▶ **TRY IT**:
On how many lines of the records below does the string "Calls" appear? Reply with only the number.

(Items listed in a dataset)
^^^^^^^^^^^^^^^^

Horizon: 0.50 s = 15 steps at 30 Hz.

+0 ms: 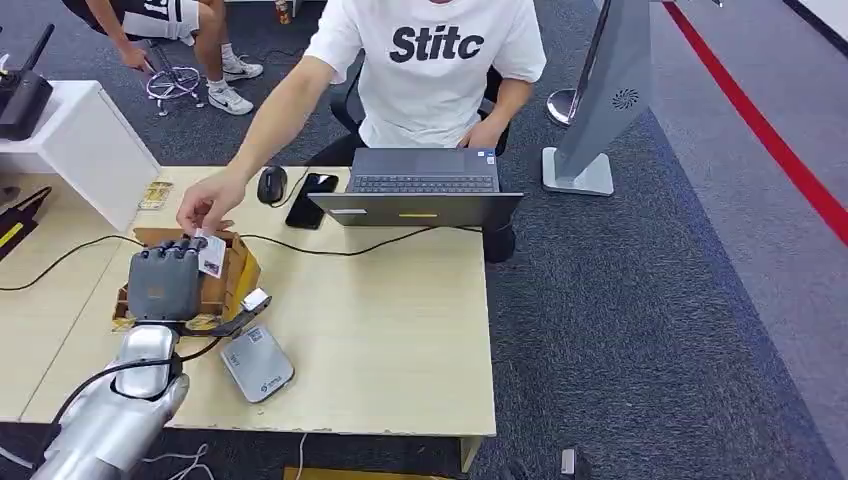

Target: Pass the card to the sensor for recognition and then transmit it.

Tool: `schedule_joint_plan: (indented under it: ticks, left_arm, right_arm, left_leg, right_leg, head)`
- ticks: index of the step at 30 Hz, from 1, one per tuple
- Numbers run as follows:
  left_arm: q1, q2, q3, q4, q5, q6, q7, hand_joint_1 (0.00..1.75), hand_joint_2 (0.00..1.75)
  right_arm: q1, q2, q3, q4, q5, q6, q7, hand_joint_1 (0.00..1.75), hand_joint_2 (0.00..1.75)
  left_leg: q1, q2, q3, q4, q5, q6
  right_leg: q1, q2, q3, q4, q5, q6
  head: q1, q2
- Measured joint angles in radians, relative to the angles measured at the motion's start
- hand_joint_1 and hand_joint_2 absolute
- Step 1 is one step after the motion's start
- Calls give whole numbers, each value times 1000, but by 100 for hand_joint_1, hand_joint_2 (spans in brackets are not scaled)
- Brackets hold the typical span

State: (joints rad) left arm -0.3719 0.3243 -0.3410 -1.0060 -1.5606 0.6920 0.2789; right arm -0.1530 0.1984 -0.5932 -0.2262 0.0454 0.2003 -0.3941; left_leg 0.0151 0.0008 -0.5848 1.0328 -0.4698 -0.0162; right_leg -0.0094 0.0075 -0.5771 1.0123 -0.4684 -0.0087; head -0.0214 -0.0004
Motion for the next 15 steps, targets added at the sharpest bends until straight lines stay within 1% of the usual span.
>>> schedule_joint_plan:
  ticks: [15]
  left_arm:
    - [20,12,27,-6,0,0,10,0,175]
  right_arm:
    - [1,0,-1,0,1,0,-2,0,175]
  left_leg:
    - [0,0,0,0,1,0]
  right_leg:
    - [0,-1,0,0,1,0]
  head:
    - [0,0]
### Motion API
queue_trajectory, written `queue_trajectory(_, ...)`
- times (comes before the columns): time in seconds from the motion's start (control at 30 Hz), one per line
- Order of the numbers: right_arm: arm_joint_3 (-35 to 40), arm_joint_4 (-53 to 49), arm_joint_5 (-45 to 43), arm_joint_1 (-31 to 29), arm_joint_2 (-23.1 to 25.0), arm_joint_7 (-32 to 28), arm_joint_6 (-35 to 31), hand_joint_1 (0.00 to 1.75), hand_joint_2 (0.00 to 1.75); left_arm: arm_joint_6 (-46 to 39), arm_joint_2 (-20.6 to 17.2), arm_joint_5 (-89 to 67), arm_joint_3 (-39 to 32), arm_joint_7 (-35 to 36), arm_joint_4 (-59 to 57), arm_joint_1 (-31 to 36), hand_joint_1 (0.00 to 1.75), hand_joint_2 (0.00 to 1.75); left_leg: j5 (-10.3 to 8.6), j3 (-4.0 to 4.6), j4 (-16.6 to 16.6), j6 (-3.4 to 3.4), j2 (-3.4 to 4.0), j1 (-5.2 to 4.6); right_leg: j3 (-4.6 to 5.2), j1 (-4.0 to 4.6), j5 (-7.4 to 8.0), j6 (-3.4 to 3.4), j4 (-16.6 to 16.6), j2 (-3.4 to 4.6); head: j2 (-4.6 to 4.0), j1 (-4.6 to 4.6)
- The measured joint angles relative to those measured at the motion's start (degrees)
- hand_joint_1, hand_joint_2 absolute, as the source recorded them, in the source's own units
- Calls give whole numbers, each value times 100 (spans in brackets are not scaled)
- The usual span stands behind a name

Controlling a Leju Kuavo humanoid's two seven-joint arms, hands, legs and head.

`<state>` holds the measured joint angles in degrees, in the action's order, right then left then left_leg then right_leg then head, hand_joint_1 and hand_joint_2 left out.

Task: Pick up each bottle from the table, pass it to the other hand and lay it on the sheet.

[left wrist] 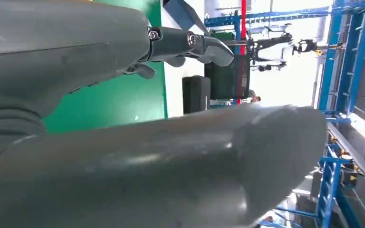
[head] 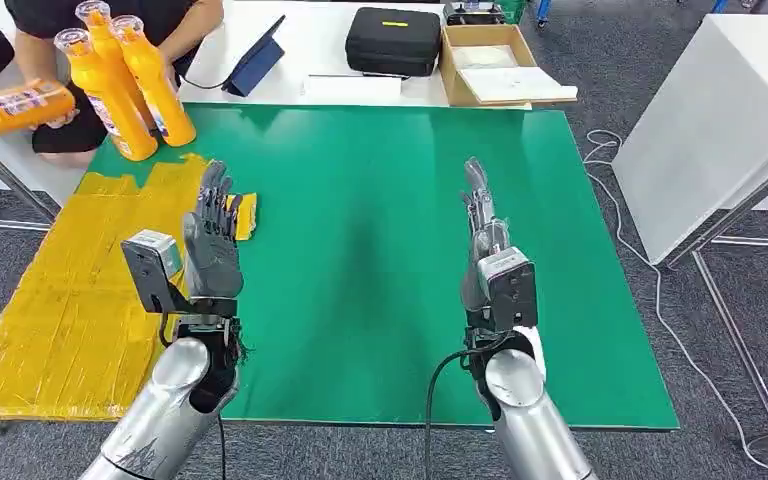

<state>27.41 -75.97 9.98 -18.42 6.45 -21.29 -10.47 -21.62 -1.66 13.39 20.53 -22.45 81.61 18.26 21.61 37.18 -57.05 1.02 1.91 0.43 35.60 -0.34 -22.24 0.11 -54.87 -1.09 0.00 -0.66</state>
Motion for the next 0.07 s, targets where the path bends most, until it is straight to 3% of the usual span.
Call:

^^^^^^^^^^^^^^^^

▶ **TASK OUTPUT**:
2